With the school year coming to a close I realize that yet another door is closing behind us as parents. We will never have 'littles' again. There are no more babies or toddlers in our future, thankfully, and now we have big kids, and that is exactly what our two Things have become. At some point, we became the parents of the big kids at the parties, you know, the kids who have to get the birthday girl out of the bounce house because she is crying. The kids who are older than all the other kids at the get together and end up herding the younger ones around. In truth we are lucky we have friends that have littles and have real big kids.
Both the Things will be in school all day next year and the requirements and the expectations people have for them are much higher than they used to be.

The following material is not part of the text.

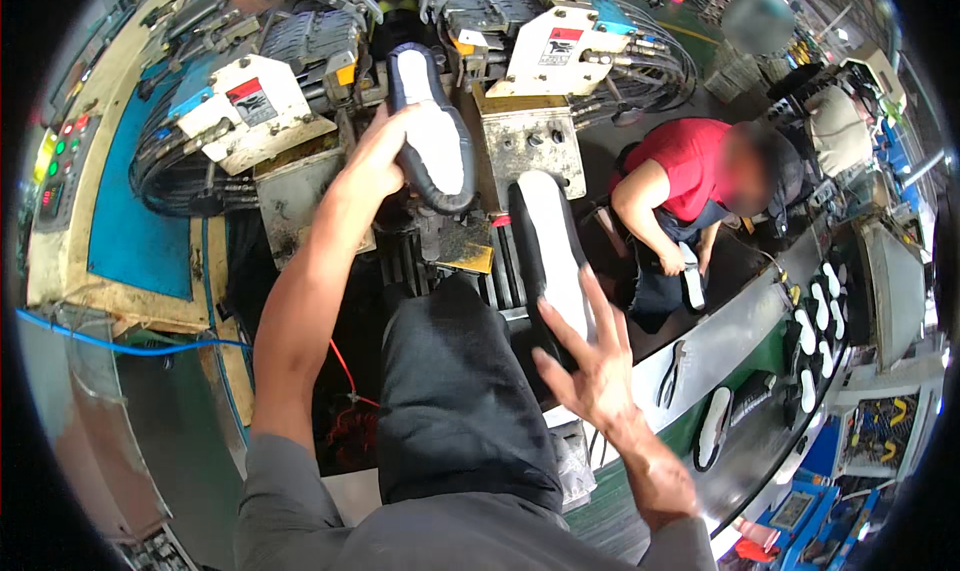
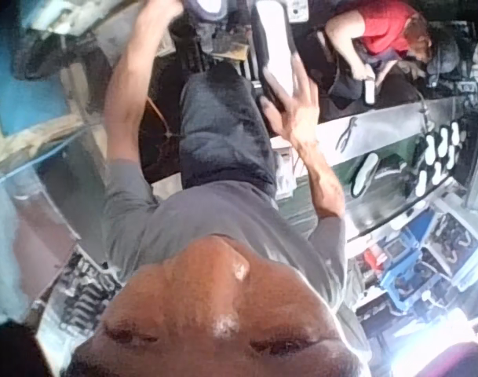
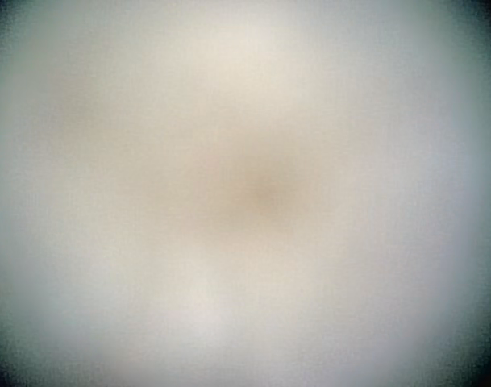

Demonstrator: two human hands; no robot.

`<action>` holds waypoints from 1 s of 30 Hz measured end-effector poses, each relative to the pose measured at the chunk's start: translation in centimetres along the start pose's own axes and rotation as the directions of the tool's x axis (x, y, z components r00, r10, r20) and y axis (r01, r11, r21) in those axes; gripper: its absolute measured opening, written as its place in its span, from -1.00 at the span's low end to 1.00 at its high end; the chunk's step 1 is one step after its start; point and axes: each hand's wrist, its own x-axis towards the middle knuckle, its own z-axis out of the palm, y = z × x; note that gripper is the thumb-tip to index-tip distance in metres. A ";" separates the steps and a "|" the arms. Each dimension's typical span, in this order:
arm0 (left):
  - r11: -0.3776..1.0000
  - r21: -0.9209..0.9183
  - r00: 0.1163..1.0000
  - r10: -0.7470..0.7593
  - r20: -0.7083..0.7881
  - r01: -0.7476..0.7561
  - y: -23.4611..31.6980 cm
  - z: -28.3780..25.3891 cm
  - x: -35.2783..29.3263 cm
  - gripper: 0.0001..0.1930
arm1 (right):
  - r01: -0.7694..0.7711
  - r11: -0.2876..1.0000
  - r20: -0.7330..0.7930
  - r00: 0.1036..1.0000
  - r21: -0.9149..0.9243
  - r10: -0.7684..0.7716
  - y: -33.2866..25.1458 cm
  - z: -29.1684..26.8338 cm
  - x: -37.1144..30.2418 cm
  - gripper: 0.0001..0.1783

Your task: The recorder is performing shoe lasting operations, placing uppers onto a machine for shaping and assembly.

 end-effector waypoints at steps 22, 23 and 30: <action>0.890 -0.435 0.991 -0.123 0.061 0.137 -7.5 -16.3 -34.1 0.03 | 0.142 0.981 -0.083 0.985 -0.136 -0.154 -5.3 13.2 24.1 -0.25; 0.867 -0.465 0.982 -0.183 0.041 0.181 -7.5 -16.1 -34.6 0.02 | 0.186 0.970 -0.143 0.967 -0.158 -0.209 -5.1 13.3 24.1 -0.25; 0.906 -0.407 0.994 -0.096 0.060 0.112 -10.8 -15.0 -34.5 -0.21 | 0.362 0.889 -0.204 0.882 -0.281 -0.424 -3.9 14.2 23.4 -0.15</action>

No longer are they good just because there wasn't a screaming jag at the grocery store. I am realizing that these are the teaching years, when they were younger it was just about them not disrupting the world and learning to be a part of it. Now we are teaching them how to navigate it and work in it as a fellow human. Suddenly there are questions about the people and world around us that go beyond why and how. There are social norms to be taught and Independence to be developed. Things are no longer issues about just about someone taking their toy, but about why someone has said something mean or untrue about them.
I am fascinated, exhilarated and a little frightened by all this. I have gone from being afraid I would drop a wriggling toddler, to trying to make sure I explain something honestly and appropriately enough that if they tell their friends, their friends moms won't be horrified and will still let them come to our house to play. The wonder of toddler hood is being replaced by the indifference of not quite tween-ness. The awe and magic of preschool is replaced by the information that school brings. The Things constantly quote Myth busters to me in explaining this thing or that. They can Google or look up their questions vs stare open mouthed at my ability to produce an answer out of thin air.
Though there are things I miss about the cute little guy phase, I am so happy they are the big kids. Independence has brought us the occasional weekend sleep ins, when the kids get their own breakfast and can watch the toons till we get there. Quiet nights where every ones head is in their own book reading. Days when friends come over to play and we don't have to provide the interactions and activities that were once required. They are becoming their own people, with their own likes and dislikes and it is now time for me to be in awe of who they are becoming.